H.5200.224.004 SECURITY REQUIREMENTS FOR HANDLING PERSONALLY IDENTIFIABLE INFORMATION AND PRIVACY INCIDENT REPONSE (JULY 2017)

Prescription: (1) The Contracting Officer (CO) shall include this special contract requirement in all contracts in which the contractor will have access to, process, store, or otherwise handle sensitive personally identifiable information where such contract has not otherwise been determined as “high risk” per HSAR Deviation 15-01 and thus does not include the special terms from that Deviation.

(2) Along with this special contract requirement, the CO shall likewise include HSAR 3052.204-70 “Security Requirements for Unclassified Information Technology Resources” (JUN 2006), HSAR 3052.204-71, “Contractor Employee Access” (SEP 2012), and FAR 52.224-3 “Privacy Training” (JAN 2017) in the same contract. Additionally, the CO shall add the following to paragraph (c) of FAR 52.224-3:

“Contractor employees shall satisfy this requirement by completing Privacy at DHS: Protecting Personal Information accessible at Training shall be completed within 30 days of contract award and be completed on an annual basis thereafter not later than October 31st of each year.”

(3) If a contract requirement involves only PII and does not include SPII as defined below, the CO shall delete items 1(c), 2, 3 (a), 3(b)((vii), 4(b), and 6(a) from this special contract requirement before inserting it into the contract.

1. Definitions.

(a) “Breach” (may be used interchangeably with “Privacy Incident’) as used in this clause means the loss of control, compromise, unauthorized disclosure, unauthorized acquisition, unauthorized access, or any similar situation where persons other than authorized users, and for other than authorized purpose, have access or potential access to Personally Identifiable Information, in usable form whether physical or electronic.

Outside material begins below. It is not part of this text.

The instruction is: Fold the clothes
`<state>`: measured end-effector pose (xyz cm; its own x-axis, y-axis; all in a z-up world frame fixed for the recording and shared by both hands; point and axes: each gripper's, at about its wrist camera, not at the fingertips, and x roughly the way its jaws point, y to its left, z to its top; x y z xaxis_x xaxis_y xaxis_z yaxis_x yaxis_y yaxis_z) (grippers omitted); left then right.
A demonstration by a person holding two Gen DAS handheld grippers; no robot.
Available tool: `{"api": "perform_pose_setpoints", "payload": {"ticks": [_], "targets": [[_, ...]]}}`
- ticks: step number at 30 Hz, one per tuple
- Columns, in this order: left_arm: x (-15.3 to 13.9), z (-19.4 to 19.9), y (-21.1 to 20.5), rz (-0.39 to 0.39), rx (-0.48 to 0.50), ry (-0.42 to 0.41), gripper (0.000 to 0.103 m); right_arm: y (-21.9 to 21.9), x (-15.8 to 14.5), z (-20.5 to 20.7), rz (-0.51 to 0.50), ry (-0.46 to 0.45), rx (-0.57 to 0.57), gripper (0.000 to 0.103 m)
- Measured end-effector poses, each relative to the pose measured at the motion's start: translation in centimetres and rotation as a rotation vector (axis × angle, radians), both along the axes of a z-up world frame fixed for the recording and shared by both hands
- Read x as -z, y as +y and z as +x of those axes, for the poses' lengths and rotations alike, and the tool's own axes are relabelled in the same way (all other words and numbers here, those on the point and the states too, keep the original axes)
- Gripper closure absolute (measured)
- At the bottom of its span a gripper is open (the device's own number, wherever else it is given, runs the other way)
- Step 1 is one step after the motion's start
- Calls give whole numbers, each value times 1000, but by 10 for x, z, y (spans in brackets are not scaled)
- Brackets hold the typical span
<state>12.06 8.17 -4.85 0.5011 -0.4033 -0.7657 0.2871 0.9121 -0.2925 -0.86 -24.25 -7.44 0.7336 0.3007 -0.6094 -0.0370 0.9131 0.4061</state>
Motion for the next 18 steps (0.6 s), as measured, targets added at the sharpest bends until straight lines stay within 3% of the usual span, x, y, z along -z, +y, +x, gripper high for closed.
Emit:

(b) “Personally Identifiable Information (PII)” as used in this clause means any information that permits the identity of an individual to be directly or indirectly inferred, including any other information that is linked or linkable to that individual regardless of whether the individual is a citizen of the United States, legal permanent resident, or a visitor to the United States. Examples of PII include: name, date of birth, mailing address, telephone number, Social Security Number (SSN), email address, zip code, account numbers, certificate/license numbers, vehicle identifiers including license plates, uniform resource locators (URLs), Internet protocol addresses, biometric identifiers (e.g., fingerprints), photographic facial images, or any other unique identifying number or characteristic, and any information where it is reasonably foreseeable that the information will be linked with other information to identify the individual.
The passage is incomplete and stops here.